Ever since humans rose above monkeys and found their way upright, the human foot has become extremely complex and functional. The foot consists of the tarsus, the five toes, the metatarsus and the one located there Sole of the foot.
The latter has receptors that function as the sense of touch. Touch, pressure, pain or temperature are felt particularly intensely there, even more than on the five toes. This is a tactile perception that is part of the sense of touch.
The sole of the foot forms the entire lower surface of the foot. The bony basis is formed by metatarsal bones. There she has a surface sensitivity that serves to protect the body.
This rapid perception of changes and touch is possible through the mechanoreceptors in the skin. Meissner, Vater-Pacini and Ruffini corpuscles and Merkel cells convey the information via nerve fibers in the direction of the central nervous system. Often times, due to the many nerve endings that lie in the sole of the foot, people's feet are ticklish.
The pain and thermoreceptors are responsible for pain and temperature changes. They are mediated by class C afferents via the nerve endings. If there is a disorder or damage to these nerves, anesthesia or paresthesia occurs. In addition to the state of insensibility and the state of discomfort, there is also hypersensitivity, which can lead to painful sensations. This is then referred to as a tactile defense. The skin reacts to stimuli received through this defense.
In biology, the sole of the foot is divided into the heel, the outer edge of the foot, the longitudinal arch area and the ball of the foot. All these areas can be seen in a footprint in the sand. Medical diagnoses can be made from the imprint, e.g. whether someone has flat feet or not. The ground contact is usually not made over the entire sole of the foot. In a healthy foot, the inner edge of the foot does not rest in the area of the longitudinal arch.

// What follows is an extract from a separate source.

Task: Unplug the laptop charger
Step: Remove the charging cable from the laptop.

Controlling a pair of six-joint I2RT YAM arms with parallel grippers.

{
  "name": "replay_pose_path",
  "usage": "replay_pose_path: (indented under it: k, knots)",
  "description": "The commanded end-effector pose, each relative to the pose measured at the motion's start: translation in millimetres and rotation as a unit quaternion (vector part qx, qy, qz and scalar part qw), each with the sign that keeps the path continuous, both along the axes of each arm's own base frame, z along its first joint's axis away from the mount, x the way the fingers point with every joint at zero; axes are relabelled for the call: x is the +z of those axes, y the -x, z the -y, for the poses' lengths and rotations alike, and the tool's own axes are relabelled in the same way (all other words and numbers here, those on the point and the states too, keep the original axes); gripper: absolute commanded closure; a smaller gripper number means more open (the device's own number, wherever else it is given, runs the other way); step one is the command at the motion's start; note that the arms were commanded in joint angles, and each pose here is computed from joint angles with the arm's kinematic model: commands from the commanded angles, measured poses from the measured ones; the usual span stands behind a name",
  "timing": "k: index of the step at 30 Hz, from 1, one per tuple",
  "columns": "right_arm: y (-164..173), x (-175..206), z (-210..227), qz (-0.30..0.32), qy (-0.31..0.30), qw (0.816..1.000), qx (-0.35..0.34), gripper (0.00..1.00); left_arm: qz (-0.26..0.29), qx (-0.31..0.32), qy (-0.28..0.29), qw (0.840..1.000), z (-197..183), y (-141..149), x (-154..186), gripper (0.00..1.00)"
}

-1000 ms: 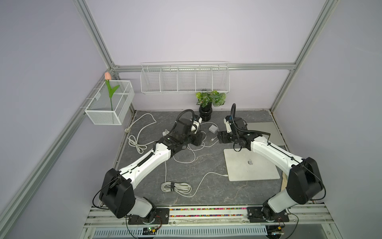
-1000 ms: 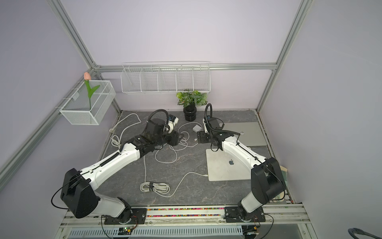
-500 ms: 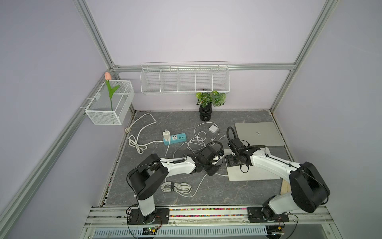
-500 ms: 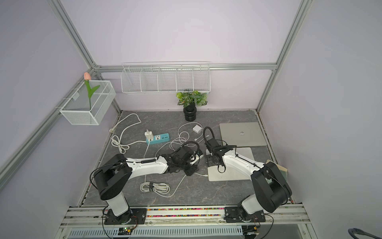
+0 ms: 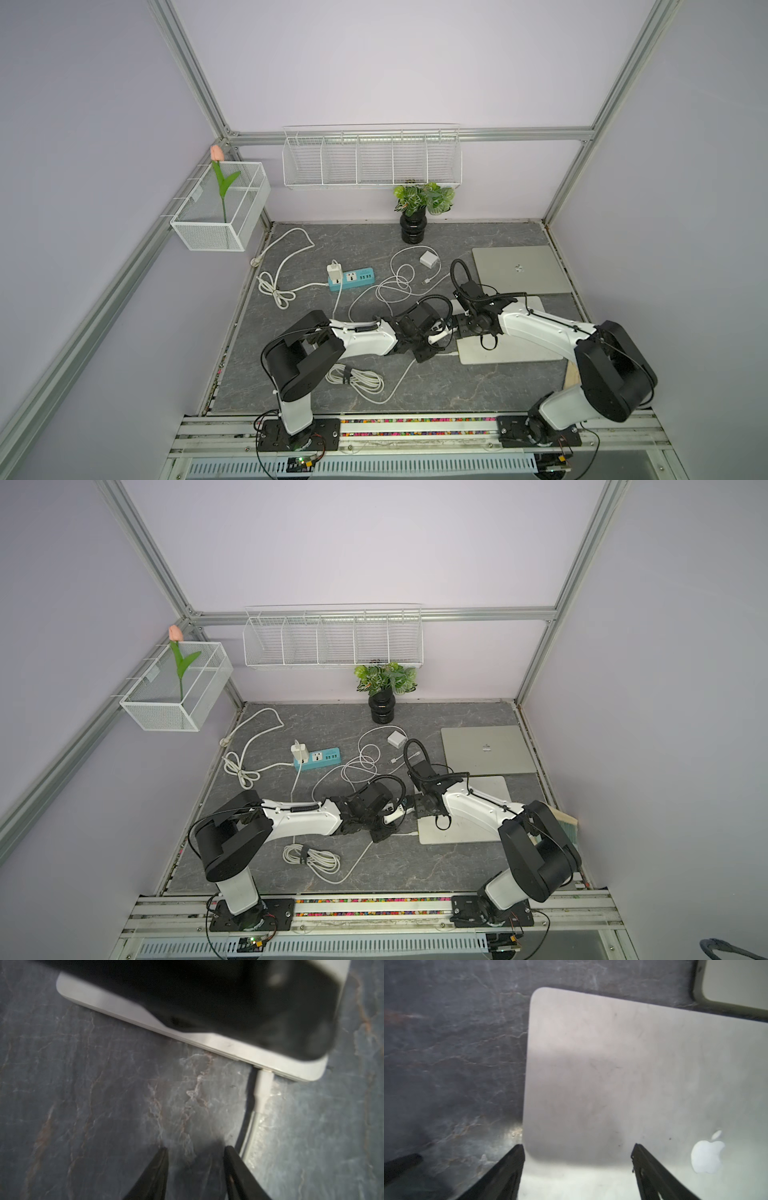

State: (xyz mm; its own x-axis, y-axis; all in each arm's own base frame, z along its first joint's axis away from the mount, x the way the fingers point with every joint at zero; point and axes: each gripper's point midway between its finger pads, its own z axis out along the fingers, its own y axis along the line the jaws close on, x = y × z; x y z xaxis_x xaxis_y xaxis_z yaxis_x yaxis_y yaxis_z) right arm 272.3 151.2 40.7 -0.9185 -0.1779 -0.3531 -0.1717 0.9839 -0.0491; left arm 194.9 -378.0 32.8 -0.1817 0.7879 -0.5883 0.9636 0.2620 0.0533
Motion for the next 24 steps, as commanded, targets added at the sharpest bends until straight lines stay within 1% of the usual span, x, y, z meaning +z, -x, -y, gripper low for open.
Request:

The relief of the sole of the foot has a strong ball of the heel in the back area, a ball of the ball with the ball of the little toe and the ball of the big toe in the front area. The concave arch of the foot lies between the soft tissue protrusions. The sole of the foot has a substructure that consists of fat, but is also so stable that people do not slip as soon as they move. These fatty bodies absorb shocks and have a cushioning effect. The muscles, the skeleton and other anatomical features cannot be felt through this cushion. The exception are the metatarsal heads of the rays in the middle.
Under the entire skin of the sole of the foot, there is a fibreboard called the plantar fascia. The term “planta” is the Latin term for the sole of the foot. The skeleton of the feet, muscles, skin and plantar fascia are connected by fibers and form a functional unit.
In the past, the shoe size was determined by a pedoscope. The foot in the shoes was x-rayed in shoe shops. In orthopedics, the foot is examined with the help of a podoscope. This device can diagnose foot damage, posture anomalies or general weaknesses.
A digital pedography can document and display the pressure load, which both facilitates the diagnosis and enables the necessary therapy. This means that stress points and human foot reaction forces are recorded dynamically and statically. To do this, the patient is placed on a glass platform that has a mirror and a scanning system so that a foot pressure analysis can be performed. Therapies for correct movement sequences can be planned from the measurement results. In turn, the mirror enables the patient to visually check their own foot and adapt it to the given movement pattern.
There are also special acupressure points on the sole of the foot that can be massaged. This form of therapy is one of the eastern healing methods, which stimulates the body's self-healing through a foot reflex zone massage, causes relaxation and promotes the entire blood circulation. The Eastern healing process is based on energy meridians in the foot, which can be stimulated and should lead to an energy boost. It also relieves pain or eliminates cramps. Acupressure is also said to help against bladder problems, loss of appetite or hemorrhoids.
Since the feet are used almost constantly and are exposed to high levels of stress, pain on the soles of the feet is more common. These can also lead to serious illnesses or inflammations and require therapeutic help.
The pain in the sole of the foot is rarely associated with injuries, but rather expresses itself as a painful tingling sensation in the foot or a widespread pain. There are also selective pressure pains that can occur and thus provide information about the cause of such complaints. Such can e.g. B. vascular diseases, fractures, torn ligaments or sprains.
Gout, rheumatic diseases, osteoarthritis or osteoporosis also lead to foot pain. The high pressure load leads to circulatory pain and affects the nerves and nerve endings. Complaints arise from pinching the nerve tracts in the section between the sole of the foot and the central nervous system. An emergency signal is sent to the brain, which is expressed by a strong pulling or tingling sensation in the foot. Accompanying symptoms include a. Lower back pain or numbness in the legs.
Pressure pain on the heel bone, on the other hand, is usually an inflammation of the plantar fascia. The entire tendon plate of the foot is affected. The pain radiates to the metatarsophalangeal joints. The misalignment of the feet also causes an unfavorable distribution of body weight and can lead to pain.